## WHAT IS NEEDED
Nothing outside the range is wanted. Repeat exactly the lines below from the one with "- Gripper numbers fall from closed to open" through the one with "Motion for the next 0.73".

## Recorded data
───
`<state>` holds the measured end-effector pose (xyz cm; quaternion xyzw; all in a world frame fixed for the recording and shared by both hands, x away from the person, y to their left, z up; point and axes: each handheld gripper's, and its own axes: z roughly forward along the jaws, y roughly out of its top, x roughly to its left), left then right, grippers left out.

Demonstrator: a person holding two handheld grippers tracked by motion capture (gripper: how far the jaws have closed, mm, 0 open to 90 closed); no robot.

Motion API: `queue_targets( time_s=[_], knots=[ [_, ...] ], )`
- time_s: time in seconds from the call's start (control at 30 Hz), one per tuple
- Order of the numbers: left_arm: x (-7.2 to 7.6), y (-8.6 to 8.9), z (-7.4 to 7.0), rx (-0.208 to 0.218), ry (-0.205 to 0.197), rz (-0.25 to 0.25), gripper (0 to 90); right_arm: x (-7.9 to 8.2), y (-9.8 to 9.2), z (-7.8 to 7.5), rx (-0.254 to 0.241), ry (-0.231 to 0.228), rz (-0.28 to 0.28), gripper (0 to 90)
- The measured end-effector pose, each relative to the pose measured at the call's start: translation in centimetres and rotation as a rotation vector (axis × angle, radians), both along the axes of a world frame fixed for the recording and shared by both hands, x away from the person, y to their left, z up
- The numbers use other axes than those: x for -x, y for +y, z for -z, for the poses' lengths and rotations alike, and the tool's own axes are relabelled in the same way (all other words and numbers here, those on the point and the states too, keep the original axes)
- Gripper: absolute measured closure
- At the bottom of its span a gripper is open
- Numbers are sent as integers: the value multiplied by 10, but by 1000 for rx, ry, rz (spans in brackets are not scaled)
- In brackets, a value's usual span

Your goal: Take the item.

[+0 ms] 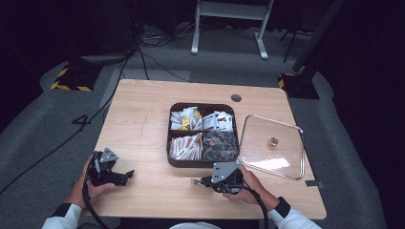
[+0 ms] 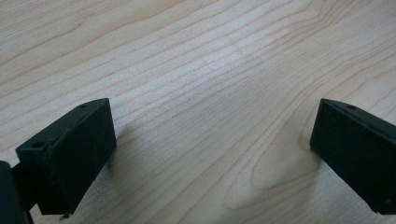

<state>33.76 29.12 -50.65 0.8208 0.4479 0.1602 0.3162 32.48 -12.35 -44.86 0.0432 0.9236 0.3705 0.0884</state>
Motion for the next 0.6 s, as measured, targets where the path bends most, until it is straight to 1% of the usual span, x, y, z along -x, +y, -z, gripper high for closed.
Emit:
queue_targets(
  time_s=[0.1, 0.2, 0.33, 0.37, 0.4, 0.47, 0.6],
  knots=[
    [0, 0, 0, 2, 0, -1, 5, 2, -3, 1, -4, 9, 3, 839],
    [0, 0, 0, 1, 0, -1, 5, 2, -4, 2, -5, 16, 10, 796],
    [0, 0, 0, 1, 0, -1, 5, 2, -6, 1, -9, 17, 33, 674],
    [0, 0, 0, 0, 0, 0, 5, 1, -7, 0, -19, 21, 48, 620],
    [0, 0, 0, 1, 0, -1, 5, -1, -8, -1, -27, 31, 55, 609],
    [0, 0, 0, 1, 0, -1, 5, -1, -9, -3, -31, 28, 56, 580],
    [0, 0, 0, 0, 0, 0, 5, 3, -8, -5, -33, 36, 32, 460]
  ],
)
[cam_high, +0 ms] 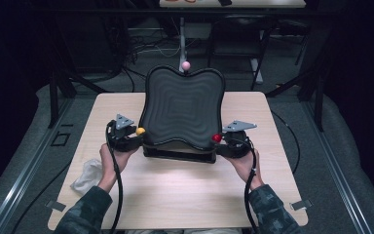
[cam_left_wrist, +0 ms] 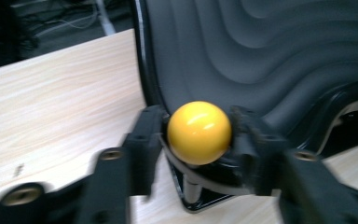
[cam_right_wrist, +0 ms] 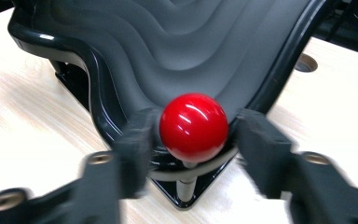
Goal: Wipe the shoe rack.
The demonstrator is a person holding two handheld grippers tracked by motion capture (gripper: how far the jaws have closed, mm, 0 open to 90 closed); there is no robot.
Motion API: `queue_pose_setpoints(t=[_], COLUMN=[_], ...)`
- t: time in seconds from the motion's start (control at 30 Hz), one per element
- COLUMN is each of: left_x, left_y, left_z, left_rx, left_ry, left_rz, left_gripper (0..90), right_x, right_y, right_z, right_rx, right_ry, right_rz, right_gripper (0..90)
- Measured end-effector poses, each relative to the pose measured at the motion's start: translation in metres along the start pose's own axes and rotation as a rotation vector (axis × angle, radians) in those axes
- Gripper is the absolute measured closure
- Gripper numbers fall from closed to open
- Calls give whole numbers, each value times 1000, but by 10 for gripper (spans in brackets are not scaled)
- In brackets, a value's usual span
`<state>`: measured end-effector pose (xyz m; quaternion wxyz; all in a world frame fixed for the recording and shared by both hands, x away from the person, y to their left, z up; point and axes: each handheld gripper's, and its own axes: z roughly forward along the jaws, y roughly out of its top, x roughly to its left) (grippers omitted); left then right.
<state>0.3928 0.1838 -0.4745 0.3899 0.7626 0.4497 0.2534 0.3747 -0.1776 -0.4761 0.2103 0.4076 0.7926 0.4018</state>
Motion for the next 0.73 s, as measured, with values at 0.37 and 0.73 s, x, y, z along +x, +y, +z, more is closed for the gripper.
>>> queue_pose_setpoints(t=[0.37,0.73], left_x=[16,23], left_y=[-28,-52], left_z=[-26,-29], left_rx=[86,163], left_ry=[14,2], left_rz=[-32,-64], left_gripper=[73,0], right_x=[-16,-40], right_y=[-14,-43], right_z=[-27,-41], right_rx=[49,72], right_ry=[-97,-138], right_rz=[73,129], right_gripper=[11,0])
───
## SOLUTION TO THIS TASK
- Gripper numbers fall from closed to open
- Calls give whole numbers, each value times 1000, but by 10 for gripper (spans in brackets are not scaled)
- In brackets, a value's usual span
`<state>`: measured end-effector pose (xyz m; quaternion wxyz; all in a world frame fixed for the recording and shared by both hands, x away from the person, y to their left, z up; point and axes: each handheld gripper's, and its own axes: z roughly forward along the jaws, y roughly out of its top, x roughly to its left) (grippers omitted); left then right.
<state>0.3928 0.1838 -0.4745 0.3899 0.7626 0.4497 0.2534 0.3747 -0.1776 -0.4761 0.2103 0.4076 0.7926 0.4018</state>
Motion for the next 0.73 s, as measured, with values at 0.37 and 0.73 s, x, y, z along +x, +y, +z, more is closed for the gripper.

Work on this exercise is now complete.